Eine Sache, die mich immer wieder ankotzt: Die Kunden der Konkurrenz (für die wir als Carrier auftreten) sind gegenüber unseren eigenen priorisiert. Will heißen: Wenn zwei Aufträge vorhanden sind, ein Kunde eines Fremdanbieters und einmal unser Kunde platzt der Termin unseres eigenen Kunden. Die Argumentation ist immer, dass Vertragsstrafen gezahlt werden müssten, wenn wir deren Termine nicht halten können. Klang für mich eigentlich immer plausibel. Bis ich mich vor einigen Monaten mal mit einem Mitarbeiter einer dieser Firmen unterhalten habe. Der wusste von sowas nichts, er war sich sogar ziemlich sicher, dass dem nicht so ist.

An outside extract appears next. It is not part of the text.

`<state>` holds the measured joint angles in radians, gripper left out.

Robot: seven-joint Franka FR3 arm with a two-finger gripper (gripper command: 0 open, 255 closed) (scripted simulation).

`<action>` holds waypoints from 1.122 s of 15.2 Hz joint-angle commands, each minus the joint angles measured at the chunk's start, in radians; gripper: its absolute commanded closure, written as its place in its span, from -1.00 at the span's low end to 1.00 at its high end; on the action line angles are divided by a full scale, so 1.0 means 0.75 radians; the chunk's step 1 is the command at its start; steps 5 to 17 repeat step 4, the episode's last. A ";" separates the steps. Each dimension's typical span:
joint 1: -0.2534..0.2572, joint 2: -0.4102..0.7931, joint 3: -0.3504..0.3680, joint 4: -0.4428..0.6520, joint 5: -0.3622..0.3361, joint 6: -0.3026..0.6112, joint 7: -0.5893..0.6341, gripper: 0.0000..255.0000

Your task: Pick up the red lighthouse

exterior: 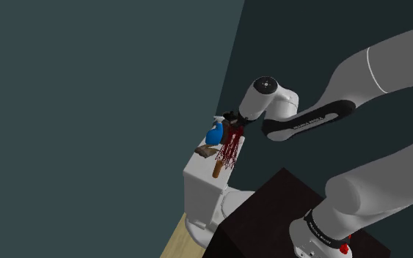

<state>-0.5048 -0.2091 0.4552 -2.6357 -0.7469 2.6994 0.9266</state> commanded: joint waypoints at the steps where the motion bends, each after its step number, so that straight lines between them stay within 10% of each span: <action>1: 0.026 -0.035 -0.020 0.002 0.072 -0.023 -0.068 1.00; 17: 0.043 -0.054 -0.032 0.004 0.107 -0.038 -0.101 1.00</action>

Ich weiß nicht was stimmt, aber wenn der Kollege da recht hat. Warum will man uns dann weiß machen, dass deren Kunden wichtiger sind als die eigenen? Ich jedenfalls halte die eigenen Kunden für wesentlich wichtiger. Wenn die dauernd versetzt werden, ist es doch kein Wunder, dass die den Netzbetreiber wechseln.

Klärt mich auf, liebe Führungskräfte!